Vector Help

Reference Manual for PC-lint® Plus

10 Metrics

10.1 Introduction

Metrics provide access to valuable information about your program and can be used to enforce coding guidelines or measure code quality. A wide variety of statistics are available for a range of subjects including functions, classes, and files.

The two primary forms of output associated with metrics are reports and violations. A metric report provides the values of all metrics, or a nominated subset, in a standard format at the end of analysis. A metric check can be registered which will trigger violation messages when an entity does not meet the conditions of the check.

10.1.1 Terminology

A metric subject represents the abstract notion of all entities of a certain kind. For example, file and function are metric subjects. A defined list of metrics are associated with each subject, but values of collected metrics are a property of instances of that subject. Each individual file or function (instance) present in the program will collect values for metrics associated with the file or function subjects respectively.

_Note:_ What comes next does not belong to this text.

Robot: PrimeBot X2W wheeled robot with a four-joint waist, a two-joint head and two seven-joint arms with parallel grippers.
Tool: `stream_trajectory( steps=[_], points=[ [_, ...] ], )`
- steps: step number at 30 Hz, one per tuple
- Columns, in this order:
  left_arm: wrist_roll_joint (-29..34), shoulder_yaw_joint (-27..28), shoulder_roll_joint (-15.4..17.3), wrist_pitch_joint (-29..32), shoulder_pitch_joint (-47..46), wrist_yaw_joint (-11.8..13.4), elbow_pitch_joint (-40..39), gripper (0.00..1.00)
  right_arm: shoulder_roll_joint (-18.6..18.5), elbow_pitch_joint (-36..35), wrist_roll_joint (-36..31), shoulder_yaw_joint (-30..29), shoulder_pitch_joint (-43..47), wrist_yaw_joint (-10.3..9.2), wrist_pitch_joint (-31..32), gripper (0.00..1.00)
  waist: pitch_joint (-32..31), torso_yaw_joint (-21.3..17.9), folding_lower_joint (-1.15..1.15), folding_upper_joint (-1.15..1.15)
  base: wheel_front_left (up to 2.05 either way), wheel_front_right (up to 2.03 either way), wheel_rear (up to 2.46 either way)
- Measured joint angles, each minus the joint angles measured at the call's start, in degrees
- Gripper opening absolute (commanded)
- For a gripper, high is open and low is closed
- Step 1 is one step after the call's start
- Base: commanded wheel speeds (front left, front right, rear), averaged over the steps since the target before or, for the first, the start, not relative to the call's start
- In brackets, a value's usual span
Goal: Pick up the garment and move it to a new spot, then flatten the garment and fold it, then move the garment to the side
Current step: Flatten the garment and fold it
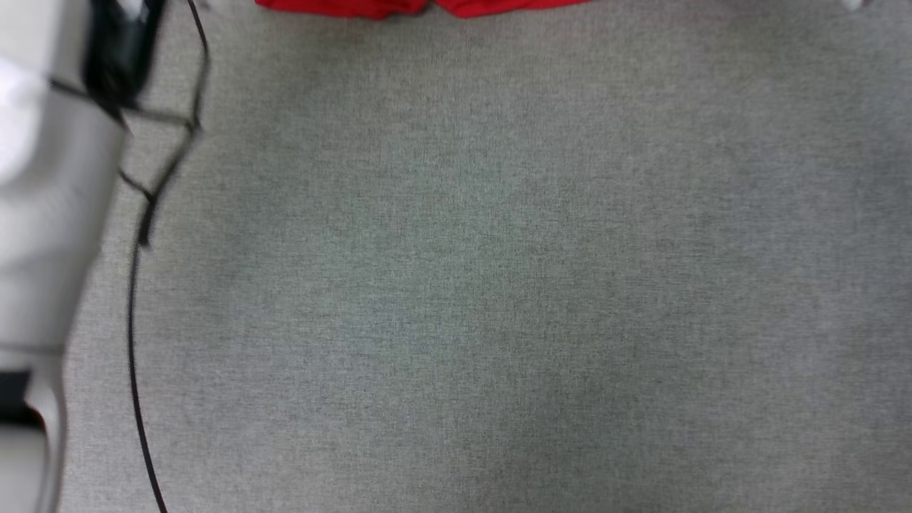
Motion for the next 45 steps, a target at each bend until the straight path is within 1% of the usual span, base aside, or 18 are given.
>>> stream_trajectory(
  steps=[5, 9, 15, 19, 23, 25, 29, 33, 37, 40, 45],
  points=[
    [-1.21, -0.33, -0.18, -1.32, 12.01, 2.67, -4.09, 0.0, -1.97, -0.81, 3.31, 3.44, 8.75, 0.0, -1.4, 0.0, -3.04, -0.11, 0.0, 0.0, 0.0, 0.0, 0.0],
    [-1.75, -1.7, 0.19, -1.56, 23.23, 5.16, -9.47, 0.0, -3.86, -2.93, 5.48, 5.7, 16.35, 0.0, -2.03, 0.0, -6.3, 0.08, 0.0, 0.0, 0.0, 0.0, 0.0],
    [-3.7, -2.71, 3.52, -1.0, 39.1, 8.84, -17.17, 0.0, -7.13, -7.09, 8.64, 7.76, 27.58, 0.0, -2.42, 0.0, -11.8, 0.33, -0.01, 0.0, 0.0, 0.0, 0.0],
    [-5.05, -4.0, 5.6, -0.05, 49.64, 11.24, -22.18, 0.0, -9.89, -9.39, 10.85, 7.72, 35.5, 0.0, -2.36, 0.0, -15.75, 0.43, -0.01, 0.0, 0.0, 0.0, 0.0],
    [-6.91, -4.74, 7.5, 0.89, 59.22, 14.16, -26.91, 0.0, -11.46, -12.22, 12.65, 7.28, 43.54, 0.0, -1.46, 0.0, -19.81, 0.51, -0.02, 0.0, 0.0, 0.0, 0.0],
    [-7.75, -5.39, 7.81, 1.47, 63.55, 15.75, -29.32, 0.0, -12.15, -13.39, 13.57, 6.23, 47.09, 0.0, -1.42, 0.0, -21.66, 0.52, -0.02, 0.0, 0.0, 0.0, 0.0],
    [-9.68, -6.11, 8.53, 2.21, 71.03, 18.14, -32.96, 0.0, -13.23, -16.18, 14.23, 3.87, 53.55, 0.0, -0.49, 0.0, -25.12, 0.56, -0.02, 0.0, 0.0, 0.0, 0.0],
    [-11.22, -7.06, 9.16, 2.61, 77.56, 20.48, -35.41, 0.0, -14.0, -19.3, 14.63, 1.47, 61.16, 0.0, 1.21, 0.0, -28.23, 0.7, -0.02, 0.0, 0.0, 0.0, 0.0],
    [-13.08, -7.22, 8.99, 2.26, 83.49, 22.57, -36.85, 0.0, -14.58, -22.3, 14.51, -2.24, 68.15, 0.0, 2.69, 0.0, -30.73, 0.7, -0.02, 0.0, 0.0, 0.0, 0.0],
    [-13.85, -7.65, 8.9, 2.01, 86.17, 23.35, -37.34, 0.0, -14.65, -24.17, 14.21, -5.43, 74.07, 0.0, 3.63, 0.0, -31.72, 0.79, -0.02, 0.0, 0.0, 0.0, 0.0],
    [-15.22, -8.46, 7.32, 1.12, 89.76, 23.87, -37.43, 0.0, -13.78, -27.76, 13.01, -11.37, 81.52, 0.0, 6.02, 0.0, -31.85, 0.69, -0.02, 0.0, 0.0, 0.0, 0.0]
  ],
)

The value of each metric is either a number, an entity, or a collection of entities. A numeric metric is classified as either a measure or a count. A defined quantity such as Halstead volume or cyclomatic complexity is a measure while a metric such as “number of forward goto statements” representing how many entities matching some criteria exist is a count. A collection is an array of instances of a particular metric subject, for example file.functions is a collection of metric data for each function defined within a particular file. Collections can be used with built-in operations including count, sum, and filter. See 10.3 Metric Expressions for more details on these operations.

See 10.6 Built-in Metrics for a list of metric subjects and their metrics.

10.1.2 Options

The +metric_report option can be used to generate customized reports. The +metric option can check for violations of metric-based conditions, nominate metrics for inclusion in the report, and create new custom metrics. All options relating to metrics must be appear prior to the first module.

10.2 Metric Report

The +metric_report option is used to request a metric report at the end of analysis. By default, all metrics are included in the report. If the +metric option has been used to nominate any metrics for explicit inclusion in the report then only nominated metrics will appear. This can be overridden by providing as an argument to the optional scope sub-option to +metric_report either all or nominated which determines conclusively whether all metrics are included or only nominated metrics (even if no metrics have been nominated).

The +metric_report option accepts the following optional sub-options:

For example, the option +metric_report(scope=all, format=xml, filename=path/file.xml) will request a report containing all metrics to be written to the file path/file.xml in XML format.

10.2.1 Metric Nomination

Metrics are nominated using a +metric option that simply names a metric using its subject and metric name. For example, +metric(file.num_lines) nominates the values of file.num_lines to appear on the report for all files.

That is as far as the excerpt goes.